_WORK ORDER_. When the string "about" is part of a line in the data below, report the whole line.

Dataset items

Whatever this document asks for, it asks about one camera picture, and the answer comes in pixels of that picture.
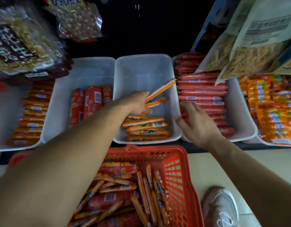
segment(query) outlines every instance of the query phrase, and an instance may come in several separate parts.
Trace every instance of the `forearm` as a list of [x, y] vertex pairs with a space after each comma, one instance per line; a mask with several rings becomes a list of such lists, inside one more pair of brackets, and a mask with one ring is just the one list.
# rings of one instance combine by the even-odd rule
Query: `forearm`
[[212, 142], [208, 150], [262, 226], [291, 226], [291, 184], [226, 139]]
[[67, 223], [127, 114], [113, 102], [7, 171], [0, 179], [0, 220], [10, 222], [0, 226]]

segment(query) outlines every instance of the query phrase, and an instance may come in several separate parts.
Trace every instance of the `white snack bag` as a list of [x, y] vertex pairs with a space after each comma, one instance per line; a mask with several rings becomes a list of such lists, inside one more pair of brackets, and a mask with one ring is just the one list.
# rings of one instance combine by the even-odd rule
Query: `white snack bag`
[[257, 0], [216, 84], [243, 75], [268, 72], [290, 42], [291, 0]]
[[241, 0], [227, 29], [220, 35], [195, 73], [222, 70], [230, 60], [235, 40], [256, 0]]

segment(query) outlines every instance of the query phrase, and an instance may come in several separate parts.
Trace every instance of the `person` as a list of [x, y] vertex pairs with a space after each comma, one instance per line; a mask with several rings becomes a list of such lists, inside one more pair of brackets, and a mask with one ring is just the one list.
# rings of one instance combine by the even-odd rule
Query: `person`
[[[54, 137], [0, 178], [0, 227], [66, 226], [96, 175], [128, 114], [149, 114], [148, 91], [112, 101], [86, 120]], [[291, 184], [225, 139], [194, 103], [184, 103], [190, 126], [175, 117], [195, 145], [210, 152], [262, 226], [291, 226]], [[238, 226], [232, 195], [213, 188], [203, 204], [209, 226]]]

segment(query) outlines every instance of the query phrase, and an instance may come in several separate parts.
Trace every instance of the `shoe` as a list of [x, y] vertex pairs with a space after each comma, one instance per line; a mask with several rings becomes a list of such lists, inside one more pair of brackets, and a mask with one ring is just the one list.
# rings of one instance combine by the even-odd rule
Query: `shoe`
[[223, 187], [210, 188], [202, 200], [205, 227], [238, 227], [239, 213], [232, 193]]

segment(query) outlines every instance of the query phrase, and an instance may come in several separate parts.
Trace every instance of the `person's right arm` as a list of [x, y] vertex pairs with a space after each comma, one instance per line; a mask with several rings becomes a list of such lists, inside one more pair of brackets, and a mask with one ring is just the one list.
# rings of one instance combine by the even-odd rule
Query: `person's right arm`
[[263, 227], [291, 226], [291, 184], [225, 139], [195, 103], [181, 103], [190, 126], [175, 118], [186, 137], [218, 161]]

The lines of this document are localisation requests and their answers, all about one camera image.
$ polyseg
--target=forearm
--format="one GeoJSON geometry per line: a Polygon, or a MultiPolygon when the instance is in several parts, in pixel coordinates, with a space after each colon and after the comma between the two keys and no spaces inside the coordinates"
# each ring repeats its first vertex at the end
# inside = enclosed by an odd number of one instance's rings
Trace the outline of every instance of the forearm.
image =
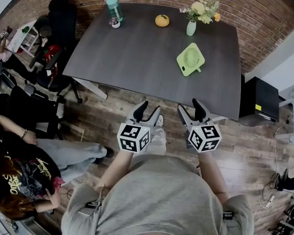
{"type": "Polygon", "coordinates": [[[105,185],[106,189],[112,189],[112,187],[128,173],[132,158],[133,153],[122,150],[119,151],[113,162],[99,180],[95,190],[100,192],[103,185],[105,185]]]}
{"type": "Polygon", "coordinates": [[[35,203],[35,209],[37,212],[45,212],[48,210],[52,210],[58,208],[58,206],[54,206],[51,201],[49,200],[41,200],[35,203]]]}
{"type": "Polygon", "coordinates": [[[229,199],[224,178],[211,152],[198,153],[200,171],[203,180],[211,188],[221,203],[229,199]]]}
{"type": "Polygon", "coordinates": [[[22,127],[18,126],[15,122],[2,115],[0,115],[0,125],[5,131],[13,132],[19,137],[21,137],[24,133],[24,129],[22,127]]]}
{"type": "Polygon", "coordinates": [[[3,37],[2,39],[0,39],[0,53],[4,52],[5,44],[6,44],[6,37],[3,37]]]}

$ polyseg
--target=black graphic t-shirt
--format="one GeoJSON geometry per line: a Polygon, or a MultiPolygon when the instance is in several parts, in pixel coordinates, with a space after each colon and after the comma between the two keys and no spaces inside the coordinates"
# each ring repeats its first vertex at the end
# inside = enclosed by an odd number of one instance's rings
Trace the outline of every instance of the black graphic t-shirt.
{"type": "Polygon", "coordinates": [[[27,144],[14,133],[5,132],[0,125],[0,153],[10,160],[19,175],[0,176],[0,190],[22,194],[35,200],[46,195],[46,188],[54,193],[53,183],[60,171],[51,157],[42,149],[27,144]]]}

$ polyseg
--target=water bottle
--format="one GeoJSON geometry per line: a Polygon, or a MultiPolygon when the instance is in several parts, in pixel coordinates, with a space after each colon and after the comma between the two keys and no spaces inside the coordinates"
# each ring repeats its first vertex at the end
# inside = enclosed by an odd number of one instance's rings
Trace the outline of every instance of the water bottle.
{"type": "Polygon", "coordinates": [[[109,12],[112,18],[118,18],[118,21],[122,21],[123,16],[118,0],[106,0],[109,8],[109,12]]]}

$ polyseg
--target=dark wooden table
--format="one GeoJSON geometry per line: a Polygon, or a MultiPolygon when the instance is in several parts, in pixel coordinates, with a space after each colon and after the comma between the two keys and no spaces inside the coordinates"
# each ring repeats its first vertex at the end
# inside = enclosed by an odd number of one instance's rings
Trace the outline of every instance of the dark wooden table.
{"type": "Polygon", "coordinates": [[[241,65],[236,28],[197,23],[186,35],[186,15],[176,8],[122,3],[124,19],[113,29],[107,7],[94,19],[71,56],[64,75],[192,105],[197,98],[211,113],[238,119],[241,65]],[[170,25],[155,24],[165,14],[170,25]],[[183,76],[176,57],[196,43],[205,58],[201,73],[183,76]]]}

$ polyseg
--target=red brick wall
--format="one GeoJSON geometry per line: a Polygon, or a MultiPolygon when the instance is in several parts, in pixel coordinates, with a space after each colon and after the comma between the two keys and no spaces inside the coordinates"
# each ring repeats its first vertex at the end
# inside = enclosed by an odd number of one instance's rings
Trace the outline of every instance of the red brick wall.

---

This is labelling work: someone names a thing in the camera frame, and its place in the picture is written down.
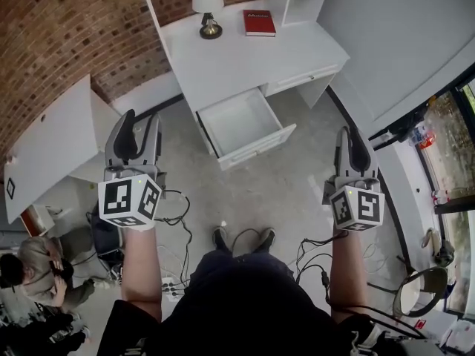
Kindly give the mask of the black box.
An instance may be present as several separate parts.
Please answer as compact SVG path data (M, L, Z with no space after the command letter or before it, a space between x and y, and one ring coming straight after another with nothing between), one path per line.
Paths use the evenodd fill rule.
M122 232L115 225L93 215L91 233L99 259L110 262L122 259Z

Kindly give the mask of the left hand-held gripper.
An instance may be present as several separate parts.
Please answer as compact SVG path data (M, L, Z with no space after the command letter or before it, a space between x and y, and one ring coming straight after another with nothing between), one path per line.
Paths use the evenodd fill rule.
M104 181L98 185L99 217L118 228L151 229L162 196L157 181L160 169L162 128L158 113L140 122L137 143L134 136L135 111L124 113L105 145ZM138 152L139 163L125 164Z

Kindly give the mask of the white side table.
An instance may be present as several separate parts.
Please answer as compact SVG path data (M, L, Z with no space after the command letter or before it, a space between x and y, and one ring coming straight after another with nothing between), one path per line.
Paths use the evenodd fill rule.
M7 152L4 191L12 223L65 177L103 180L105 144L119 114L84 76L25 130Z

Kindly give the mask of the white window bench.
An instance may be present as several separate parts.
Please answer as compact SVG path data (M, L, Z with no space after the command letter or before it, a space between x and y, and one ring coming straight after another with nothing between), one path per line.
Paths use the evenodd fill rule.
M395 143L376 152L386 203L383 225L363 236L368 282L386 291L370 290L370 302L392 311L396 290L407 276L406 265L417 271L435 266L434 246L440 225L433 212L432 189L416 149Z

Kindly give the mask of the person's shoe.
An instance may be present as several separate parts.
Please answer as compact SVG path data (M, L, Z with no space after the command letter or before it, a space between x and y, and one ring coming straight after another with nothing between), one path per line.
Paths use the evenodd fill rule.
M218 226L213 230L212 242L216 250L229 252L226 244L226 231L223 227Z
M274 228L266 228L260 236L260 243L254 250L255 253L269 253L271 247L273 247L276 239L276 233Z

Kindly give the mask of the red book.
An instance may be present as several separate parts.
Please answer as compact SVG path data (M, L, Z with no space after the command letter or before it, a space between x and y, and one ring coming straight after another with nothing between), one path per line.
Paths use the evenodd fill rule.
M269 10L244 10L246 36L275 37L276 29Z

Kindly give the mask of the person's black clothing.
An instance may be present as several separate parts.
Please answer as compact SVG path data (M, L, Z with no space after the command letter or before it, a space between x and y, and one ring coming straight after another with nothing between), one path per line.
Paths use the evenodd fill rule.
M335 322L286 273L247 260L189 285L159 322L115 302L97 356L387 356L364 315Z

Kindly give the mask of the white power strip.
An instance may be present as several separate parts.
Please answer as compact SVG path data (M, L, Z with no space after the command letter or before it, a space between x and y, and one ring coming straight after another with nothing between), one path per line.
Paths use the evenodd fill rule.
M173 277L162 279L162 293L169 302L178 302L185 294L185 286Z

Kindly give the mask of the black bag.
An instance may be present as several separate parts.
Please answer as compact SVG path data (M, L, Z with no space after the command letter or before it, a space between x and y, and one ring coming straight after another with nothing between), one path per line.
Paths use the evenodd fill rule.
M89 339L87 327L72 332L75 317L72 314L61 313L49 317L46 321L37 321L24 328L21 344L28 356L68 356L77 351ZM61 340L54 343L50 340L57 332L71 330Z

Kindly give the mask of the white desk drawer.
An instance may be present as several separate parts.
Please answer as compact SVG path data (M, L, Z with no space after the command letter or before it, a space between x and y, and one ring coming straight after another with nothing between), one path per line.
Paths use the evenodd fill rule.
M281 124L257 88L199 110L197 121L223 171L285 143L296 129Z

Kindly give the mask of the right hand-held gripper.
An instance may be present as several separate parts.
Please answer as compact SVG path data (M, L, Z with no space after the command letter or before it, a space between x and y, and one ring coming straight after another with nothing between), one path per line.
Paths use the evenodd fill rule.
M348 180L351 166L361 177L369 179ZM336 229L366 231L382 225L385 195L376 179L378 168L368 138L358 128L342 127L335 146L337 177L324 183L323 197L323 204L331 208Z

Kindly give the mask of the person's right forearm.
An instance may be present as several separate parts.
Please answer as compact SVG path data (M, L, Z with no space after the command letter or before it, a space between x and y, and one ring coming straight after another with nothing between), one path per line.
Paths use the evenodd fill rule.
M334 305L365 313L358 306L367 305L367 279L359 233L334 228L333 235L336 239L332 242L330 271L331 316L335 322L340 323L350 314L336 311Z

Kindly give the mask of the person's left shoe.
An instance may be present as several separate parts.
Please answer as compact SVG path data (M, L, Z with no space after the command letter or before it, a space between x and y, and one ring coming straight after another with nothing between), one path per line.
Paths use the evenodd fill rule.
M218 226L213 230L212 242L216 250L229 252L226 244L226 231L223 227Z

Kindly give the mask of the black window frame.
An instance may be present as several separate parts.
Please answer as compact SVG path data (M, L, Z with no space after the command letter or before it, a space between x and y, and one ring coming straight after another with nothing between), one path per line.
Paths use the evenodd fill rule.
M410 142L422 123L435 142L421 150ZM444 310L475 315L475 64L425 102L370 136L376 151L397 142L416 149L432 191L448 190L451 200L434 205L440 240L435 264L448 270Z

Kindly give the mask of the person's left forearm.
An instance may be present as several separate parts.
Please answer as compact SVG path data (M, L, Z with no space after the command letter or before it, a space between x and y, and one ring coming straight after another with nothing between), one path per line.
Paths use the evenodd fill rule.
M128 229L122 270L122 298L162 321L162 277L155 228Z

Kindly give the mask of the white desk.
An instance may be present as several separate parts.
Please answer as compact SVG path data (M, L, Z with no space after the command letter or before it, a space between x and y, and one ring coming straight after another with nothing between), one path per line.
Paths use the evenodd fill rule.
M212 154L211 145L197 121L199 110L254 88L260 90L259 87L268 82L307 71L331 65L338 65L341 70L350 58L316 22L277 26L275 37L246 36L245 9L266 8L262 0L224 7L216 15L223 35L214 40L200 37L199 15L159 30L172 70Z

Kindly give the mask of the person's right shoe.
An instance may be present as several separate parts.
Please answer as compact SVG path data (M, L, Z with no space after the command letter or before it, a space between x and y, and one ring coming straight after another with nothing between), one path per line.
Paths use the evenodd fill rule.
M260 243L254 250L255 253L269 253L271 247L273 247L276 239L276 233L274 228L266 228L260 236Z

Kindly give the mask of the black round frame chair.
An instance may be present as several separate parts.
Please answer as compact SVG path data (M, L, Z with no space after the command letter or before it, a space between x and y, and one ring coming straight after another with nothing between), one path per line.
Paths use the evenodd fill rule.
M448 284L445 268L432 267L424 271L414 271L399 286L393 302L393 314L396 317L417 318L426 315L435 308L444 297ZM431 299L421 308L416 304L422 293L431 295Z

==

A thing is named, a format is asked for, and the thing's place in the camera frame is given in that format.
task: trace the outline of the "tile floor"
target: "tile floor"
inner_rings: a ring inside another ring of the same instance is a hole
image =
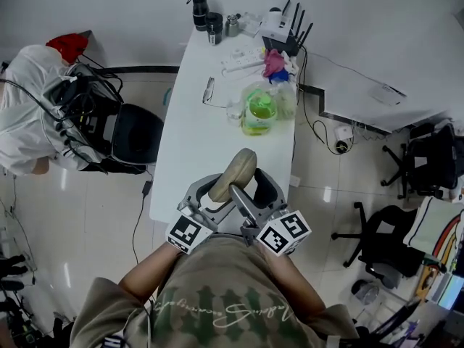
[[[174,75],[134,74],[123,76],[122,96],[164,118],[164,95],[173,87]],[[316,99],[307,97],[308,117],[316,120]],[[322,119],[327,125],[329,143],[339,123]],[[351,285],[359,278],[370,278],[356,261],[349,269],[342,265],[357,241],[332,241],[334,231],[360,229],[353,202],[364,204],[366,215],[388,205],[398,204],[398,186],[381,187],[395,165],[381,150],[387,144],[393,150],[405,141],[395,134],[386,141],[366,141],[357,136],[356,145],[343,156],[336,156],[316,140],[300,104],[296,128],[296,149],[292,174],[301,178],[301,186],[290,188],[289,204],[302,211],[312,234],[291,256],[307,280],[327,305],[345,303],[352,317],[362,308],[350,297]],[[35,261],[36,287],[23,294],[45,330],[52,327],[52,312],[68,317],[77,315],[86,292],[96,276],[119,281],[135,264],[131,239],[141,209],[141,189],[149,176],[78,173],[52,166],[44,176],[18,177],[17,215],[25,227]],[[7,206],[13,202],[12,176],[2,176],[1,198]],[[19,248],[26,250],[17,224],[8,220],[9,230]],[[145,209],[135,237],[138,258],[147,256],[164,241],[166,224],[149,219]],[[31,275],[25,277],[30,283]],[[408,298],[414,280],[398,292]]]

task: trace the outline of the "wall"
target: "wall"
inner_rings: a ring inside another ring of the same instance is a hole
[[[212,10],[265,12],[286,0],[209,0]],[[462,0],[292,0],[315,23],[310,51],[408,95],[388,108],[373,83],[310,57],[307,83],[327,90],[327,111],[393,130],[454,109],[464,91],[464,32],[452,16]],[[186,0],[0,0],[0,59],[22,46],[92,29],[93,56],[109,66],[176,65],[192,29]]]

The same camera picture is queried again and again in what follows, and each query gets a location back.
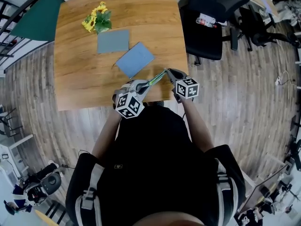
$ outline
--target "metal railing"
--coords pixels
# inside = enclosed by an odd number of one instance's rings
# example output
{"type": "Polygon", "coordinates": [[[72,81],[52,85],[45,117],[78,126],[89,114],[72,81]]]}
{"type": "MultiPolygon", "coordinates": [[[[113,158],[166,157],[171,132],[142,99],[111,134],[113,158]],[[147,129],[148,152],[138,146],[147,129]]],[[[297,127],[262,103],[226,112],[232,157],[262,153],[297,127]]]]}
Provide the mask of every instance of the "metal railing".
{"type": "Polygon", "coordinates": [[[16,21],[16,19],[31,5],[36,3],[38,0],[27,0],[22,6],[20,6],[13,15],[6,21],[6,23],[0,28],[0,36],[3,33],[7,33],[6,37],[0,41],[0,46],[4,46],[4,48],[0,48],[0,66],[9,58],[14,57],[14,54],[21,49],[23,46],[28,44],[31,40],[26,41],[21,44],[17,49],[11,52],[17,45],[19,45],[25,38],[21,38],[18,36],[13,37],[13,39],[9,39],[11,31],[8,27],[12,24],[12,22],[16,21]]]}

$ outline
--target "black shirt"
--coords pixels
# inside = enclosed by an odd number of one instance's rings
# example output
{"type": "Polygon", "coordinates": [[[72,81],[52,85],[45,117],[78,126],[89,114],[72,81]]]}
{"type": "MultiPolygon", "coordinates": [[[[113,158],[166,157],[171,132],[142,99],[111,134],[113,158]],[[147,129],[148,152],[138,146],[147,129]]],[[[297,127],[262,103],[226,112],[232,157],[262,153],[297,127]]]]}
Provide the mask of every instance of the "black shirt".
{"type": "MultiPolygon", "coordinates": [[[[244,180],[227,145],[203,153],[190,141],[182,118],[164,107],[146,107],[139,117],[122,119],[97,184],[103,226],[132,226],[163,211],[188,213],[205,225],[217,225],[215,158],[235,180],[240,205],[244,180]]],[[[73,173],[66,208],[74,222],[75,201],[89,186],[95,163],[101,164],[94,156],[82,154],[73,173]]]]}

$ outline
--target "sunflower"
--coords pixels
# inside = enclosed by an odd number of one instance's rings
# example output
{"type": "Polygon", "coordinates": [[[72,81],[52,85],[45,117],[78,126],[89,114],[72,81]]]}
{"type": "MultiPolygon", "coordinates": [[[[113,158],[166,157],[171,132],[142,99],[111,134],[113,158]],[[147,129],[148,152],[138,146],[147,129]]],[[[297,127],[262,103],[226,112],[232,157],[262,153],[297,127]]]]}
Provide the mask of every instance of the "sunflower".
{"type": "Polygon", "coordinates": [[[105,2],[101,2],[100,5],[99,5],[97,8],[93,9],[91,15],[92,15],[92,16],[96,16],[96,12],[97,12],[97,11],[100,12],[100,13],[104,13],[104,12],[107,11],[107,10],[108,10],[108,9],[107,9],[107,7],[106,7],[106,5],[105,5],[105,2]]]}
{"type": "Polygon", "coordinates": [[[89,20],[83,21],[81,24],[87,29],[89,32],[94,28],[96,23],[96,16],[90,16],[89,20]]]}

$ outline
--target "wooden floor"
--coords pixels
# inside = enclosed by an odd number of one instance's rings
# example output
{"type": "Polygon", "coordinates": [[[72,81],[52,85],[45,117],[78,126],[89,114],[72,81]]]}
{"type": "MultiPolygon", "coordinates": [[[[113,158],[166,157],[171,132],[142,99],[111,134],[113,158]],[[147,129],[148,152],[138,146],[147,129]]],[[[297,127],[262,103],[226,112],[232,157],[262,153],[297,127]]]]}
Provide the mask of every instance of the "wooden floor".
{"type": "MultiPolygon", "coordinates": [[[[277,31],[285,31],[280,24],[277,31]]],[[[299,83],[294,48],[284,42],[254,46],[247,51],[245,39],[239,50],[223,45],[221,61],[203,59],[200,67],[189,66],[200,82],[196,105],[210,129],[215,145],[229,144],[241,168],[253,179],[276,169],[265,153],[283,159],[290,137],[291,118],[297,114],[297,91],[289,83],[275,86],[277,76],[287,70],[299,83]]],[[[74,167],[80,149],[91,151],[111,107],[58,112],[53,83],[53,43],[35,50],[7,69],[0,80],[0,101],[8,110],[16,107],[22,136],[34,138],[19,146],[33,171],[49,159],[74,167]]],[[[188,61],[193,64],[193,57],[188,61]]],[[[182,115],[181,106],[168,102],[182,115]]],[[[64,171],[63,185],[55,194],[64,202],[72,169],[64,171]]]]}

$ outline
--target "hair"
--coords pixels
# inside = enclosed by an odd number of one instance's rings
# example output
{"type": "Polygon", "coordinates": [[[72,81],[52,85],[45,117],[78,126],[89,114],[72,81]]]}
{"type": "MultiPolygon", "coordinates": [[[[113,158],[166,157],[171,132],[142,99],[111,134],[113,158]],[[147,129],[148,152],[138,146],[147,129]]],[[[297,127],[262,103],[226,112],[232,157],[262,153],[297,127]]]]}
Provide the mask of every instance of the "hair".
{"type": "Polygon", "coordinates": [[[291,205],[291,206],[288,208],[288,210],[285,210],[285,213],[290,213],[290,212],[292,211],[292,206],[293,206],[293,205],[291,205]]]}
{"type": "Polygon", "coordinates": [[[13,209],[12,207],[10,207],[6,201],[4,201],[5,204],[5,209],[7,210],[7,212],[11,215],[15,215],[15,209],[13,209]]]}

_WORKED SOLUTION_.
Whatever this document asks for, it asks about one camera picture, and the answer comes in pixels of that picture.
The lines of this document are localisation requests and their answers, all about one camera image.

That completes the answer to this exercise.